Du contrat précaire de 2006 à la lutte pour un travail digne

En 2006, De Villepin est Premier ministre de Jacques Chirac. Pour faire face au problème de l’emploi, une loi est discutée à l’Assemblée nationale : la loi « pour l’égalité des chances ». Dans ce cadre spécifique, et afin de faciliter l’embauche des jeunes de moins de 26 ans, un nouveau type de CDI est proposé : le Contrat Première Embauche (CPE). Il concernait essentiellement les entreprises privées de plus de 20 salariés.

Contrairement à son nom, ce nouveau contrat ne devait pas se réduire à la première embauche. Pendant les deux premières années du CDI devait s’appliquer une « période de consolidation », pendant laquelle l’employeur pouvait licencier sans motif. Si l’employé rompait le contrat, il était alors considéré comme démissionnaire, sans droit au chômage. C’est la mesure qui a mis le feu aux poudres.

Ce projet n’était néanmoins pas une nouveauté. En 1994, la droite et le patronat avaient déjà tenté d’introduire un contrat similaire : le Contrat d’Insertion Professionnelle (CIP). En août 2005, le Contrat Nouvelle Embauche (CNE), proche du futur CPE, était adopté par ordonnance, et ce en août, limitant les capacités de grève.

AG
Donnée · INSEE
Chômage des jeunes 15–24 ans
France, 2006 → T3 2025 (taux en %)
2006 → 2024 : −4,0 points
22,8% → 18,8%
2006 (moyenne annuelle)
22,8%
2024 (moyenne annuelle)
18,8%
T1 2025
19,2%
T2 2025
19,0%
T3 2025
18,8%
0%6%12%18%25%
Échelle : 0 → 25% de chômage.
Source : INSEE (Enquête Emploi) — 2006, 2024, T1–T3 2025.

Une jeunesse déjà fragmentée… et pourtant mobilisée

En 2006, cette proposition de CPE s’inscrivait déjà dans un contexte particulier. En 2006, le taux de chômage des 15-24 ans était de 22 %, contre 18 % aujourd’hui. Les contrats courts étaient déjà une norme d’embauche, avec une moyenne de 2 à 3 CDD avant l’obtention d’un CDI. Les stages rémunérés l’étaient sur une moyenne de 786,83 € brut par mois, contre 1 254,31 € pour le SMIC. Les jeunes représentaient déjà une part plus significative de travailleurs au SMIC (35 % contre 15 % pour l’ensemble des actifs).

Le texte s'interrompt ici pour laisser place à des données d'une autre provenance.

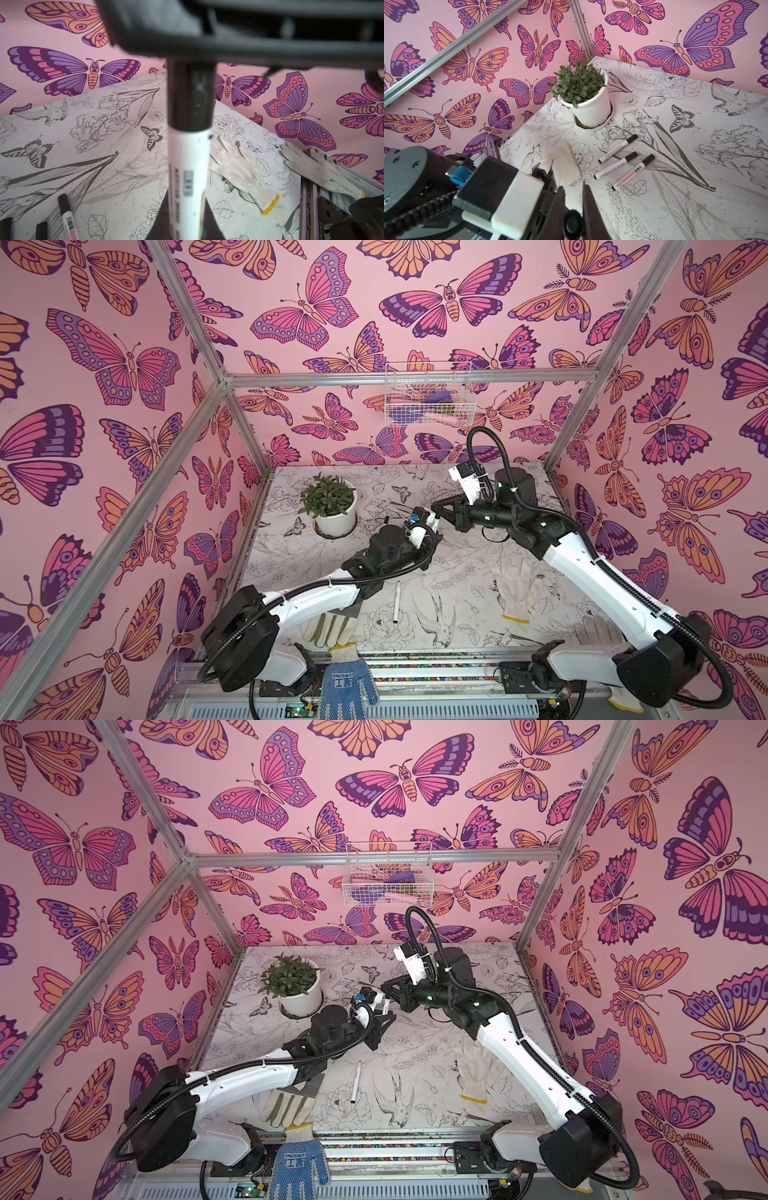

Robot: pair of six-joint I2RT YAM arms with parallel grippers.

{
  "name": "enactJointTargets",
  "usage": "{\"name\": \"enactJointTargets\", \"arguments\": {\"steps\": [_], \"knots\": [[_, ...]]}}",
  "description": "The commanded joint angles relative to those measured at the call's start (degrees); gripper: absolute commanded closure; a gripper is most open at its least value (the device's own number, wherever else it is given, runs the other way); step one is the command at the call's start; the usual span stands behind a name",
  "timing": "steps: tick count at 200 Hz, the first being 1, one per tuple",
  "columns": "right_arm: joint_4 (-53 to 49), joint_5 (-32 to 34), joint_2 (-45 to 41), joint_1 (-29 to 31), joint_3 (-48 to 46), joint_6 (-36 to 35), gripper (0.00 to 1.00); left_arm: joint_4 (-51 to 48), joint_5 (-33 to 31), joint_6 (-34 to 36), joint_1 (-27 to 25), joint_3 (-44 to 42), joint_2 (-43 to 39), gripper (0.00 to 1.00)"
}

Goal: Insert the pens into the pen caps

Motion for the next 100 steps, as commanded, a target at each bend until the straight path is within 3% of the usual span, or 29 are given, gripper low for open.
{"name": "enactJointTargets", "arguments": {"steps": [1,58,100], "knots": [[-12.57,-5.05,1.65,2.16,-5.18,-0.30,1.00,10.44,-5.10,0.22,0.50,7.26,-5.08,1.00],[-19.77,-7.41,4.18,2.58,-7.33,-5.12,1.00,16.35,-10.66,4.42,0.43,8.76,-4.16,1.00],[-24.37,-8.95,5.93,3.99,-6.79,-7.46,1.00,21.19,-11.23,6.29,-0.12,10.61,-1.81,1.00]]}}
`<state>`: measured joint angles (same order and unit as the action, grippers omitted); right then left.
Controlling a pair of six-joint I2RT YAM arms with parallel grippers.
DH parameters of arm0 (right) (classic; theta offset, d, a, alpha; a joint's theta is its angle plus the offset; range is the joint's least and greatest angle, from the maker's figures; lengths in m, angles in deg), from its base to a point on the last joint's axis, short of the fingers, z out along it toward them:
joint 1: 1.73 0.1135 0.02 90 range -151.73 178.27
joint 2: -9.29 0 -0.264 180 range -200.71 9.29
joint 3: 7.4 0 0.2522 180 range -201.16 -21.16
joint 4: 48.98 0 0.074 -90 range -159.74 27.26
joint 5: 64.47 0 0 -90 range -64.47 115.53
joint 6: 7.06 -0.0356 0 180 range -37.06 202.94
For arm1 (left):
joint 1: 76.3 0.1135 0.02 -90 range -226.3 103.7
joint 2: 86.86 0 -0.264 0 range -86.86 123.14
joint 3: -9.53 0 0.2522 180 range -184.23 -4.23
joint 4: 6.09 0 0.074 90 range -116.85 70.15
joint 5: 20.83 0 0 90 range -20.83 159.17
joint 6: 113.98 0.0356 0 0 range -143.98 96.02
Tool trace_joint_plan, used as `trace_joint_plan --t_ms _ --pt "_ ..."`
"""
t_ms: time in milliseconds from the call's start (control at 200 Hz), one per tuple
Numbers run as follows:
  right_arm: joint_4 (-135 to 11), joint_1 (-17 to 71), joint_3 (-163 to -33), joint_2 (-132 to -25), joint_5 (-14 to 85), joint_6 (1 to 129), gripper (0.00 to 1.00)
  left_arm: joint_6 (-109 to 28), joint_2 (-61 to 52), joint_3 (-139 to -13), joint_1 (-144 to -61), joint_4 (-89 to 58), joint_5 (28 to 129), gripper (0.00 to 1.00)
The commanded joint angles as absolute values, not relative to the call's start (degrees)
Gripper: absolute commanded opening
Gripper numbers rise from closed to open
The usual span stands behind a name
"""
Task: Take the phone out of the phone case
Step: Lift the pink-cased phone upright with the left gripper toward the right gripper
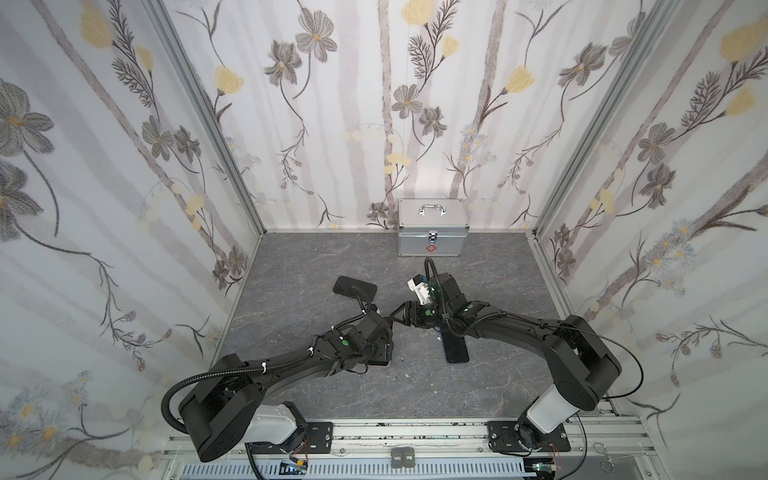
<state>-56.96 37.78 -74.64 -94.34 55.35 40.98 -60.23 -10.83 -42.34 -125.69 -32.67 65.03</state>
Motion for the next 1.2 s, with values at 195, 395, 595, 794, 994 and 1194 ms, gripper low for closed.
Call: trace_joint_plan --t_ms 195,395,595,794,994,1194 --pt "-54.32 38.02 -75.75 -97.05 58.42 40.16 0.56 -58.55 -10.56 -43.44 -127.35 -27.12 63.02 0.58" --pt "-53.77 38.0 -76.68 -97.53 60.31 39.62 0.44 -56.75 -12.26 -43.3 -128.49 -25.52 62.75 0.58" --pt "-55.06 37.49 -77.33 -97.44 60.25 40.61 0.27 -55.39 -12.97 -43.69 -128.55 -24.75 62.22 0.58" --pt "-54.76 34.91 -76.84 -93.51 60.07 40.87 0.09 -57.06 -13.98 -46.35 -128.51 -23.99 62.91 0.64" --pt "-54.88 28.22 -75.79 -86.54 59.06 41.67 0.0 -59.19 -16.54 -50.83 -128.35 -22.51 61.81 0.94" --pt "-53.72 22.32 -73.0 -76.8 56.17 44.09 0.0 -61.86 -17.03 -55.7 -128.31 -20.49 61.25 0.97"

À cela s’ajoute un contexte idéologique particulier : celui de l’affaiblissement de l’opposition syndicale et de l’existence d’un contre-modèle fort. Cela se traduit par une baisse du nombre de syndiqués en France. Ainsi, les effectifs de la CGT passent d’un million en 1985 à 640 000 en 2004. Le gouvernement et le patronat croyaient y voir une possibilité de passage en force.

La mobilisation qui a fait reculer Villepin

Quand le CPE est rendu public, la réaction est immédiate. Initialement portée par le MJCF et l’UNEF dès janvier 2006, la mobilisation prend de l’ampleur chez les étudiants et les lycéens. Les syndicats sont également opposés à cette réforme. Jusqu’en mars, la mobilisation s’organise essentiellement du côté des étudiants et des lycéens.

En mars, l’heure est aux manifestations. Le 14 mars, 40 000 jeunes défilent. Le 16 mars, une mobilisation plus importante rassemble jusqu’à 800 000 manifestants, rejoints par les syndicats qui appellent à la grève.

Le 17 mars, le gouvernement tente de négocier. Les syndicats refusent frontalement et les mobilisations s’intensifient. Grèves et débrayages ont lieu. Le 28 mars, ce sont près de 3 000 000 de manifestants qui défilent. C’est ce tournant qui fait vaciller le gouvernement.

En l’absence de soutien du côté des organisations de travailleurs, De Villepin annonce, le 10 avril, que les conditions ne sont pas réunies pour la mise en place du CPE. Le gouvernement annule le projet.